I couldn’t get to sleep because it was freezing cold in my room – and also she had cats which set off my allergies and gave me a pretty severe asthma attack. Stupidly I had forgotten to bring my medicine with me and in the early hours, sleepless, wheezing and shivering as the window frames rattled in the wind, I quietly took myself downstairs to the kitchen.
An irritated Mrs Dalton, woken by the noise, followed, and kindly made me a cup of tea. We chatted for a little while and then I went back up to bed. A couple of hours later, still sleepless and now genuinely struggling to breathe, I returned downstairs. Mrs Dalton reappeared too. Close to tears, I told her that I might need to call an ambulance. Mrs Dalton had had enough of this strange man wandering around her house. She calmly told me that if I called an ambulance, she would call the police. I went back to my room, sat on the bed gasping for air, and wai
ted for the sun to rise. Eventually Jenny surfaced, fresh from a lovely night’s sleep, and we shared a taxi to the station. I told her about my night.
‘Oh, you should have woken me,’ she said. ‘I get asthma sometimes. You could have used my inhaler.’

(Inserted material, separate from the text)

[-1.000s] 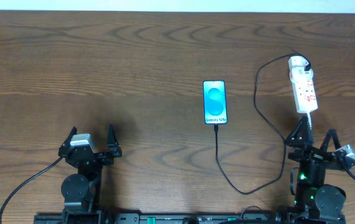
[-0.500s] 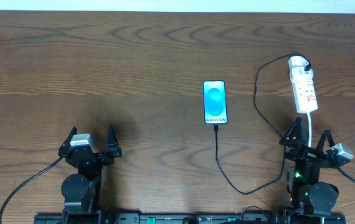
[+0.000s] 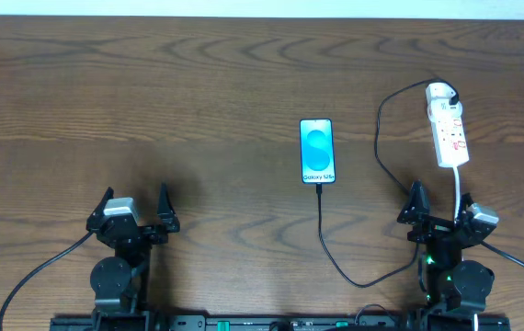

There were happier experiences. My favourite batch of out-of-town gigs was a mini-tour of the south-west – Exeter, Yeovil, Falmouth, Bridport and Torquay – booked and compèred by a lovely guy called Bentley, who worked away on the oil rigs for several months of the year and then returned to spend time with his family and run comedy shows. Everyone on the circuit was happy to do Bentley’s gigs, even though they didn’t pay a king’s ransom, because he was such a generous host, cooking for us and driving us around.
When one of the other comics offered me a joint before the show one night, I declined because I didn’t know how it would affect my act. Some comics could knock it back but I never had more than half a pint before I went on, and certainly didn’t smoke pot ahead of a gig, though I often indulged afterwards. Bentley told me I should have a toke – it might inspire me. I warned him that I had no idea what would happen and he said he didn’t mind and I should just enjoy the experience.
I had a few puffs, but to my surprise it was really strong stuff. I went onstage, started my set and the audience was laughing. I then got completely paranoid that they were doing so for the wrong reasons. I became convinced that I hadn’t done my flies up properly, and kept stopping to adjust them, which the crowd thought was part of the act. I went down so well they gave me an encore. I promptly went back onstage and was so disorientated I repeated my entire set word-for-word, prompting more hysteria from the audience and more confusion from me as to what they were finding funny.
In the early nineties London had a burgeoning Jewish comedy circuit, where some established acts – Ivor Dembina, Mark Maier, Peter Moss, Dave Schneider, Ian Stone – would perform modified sets or even create new ones.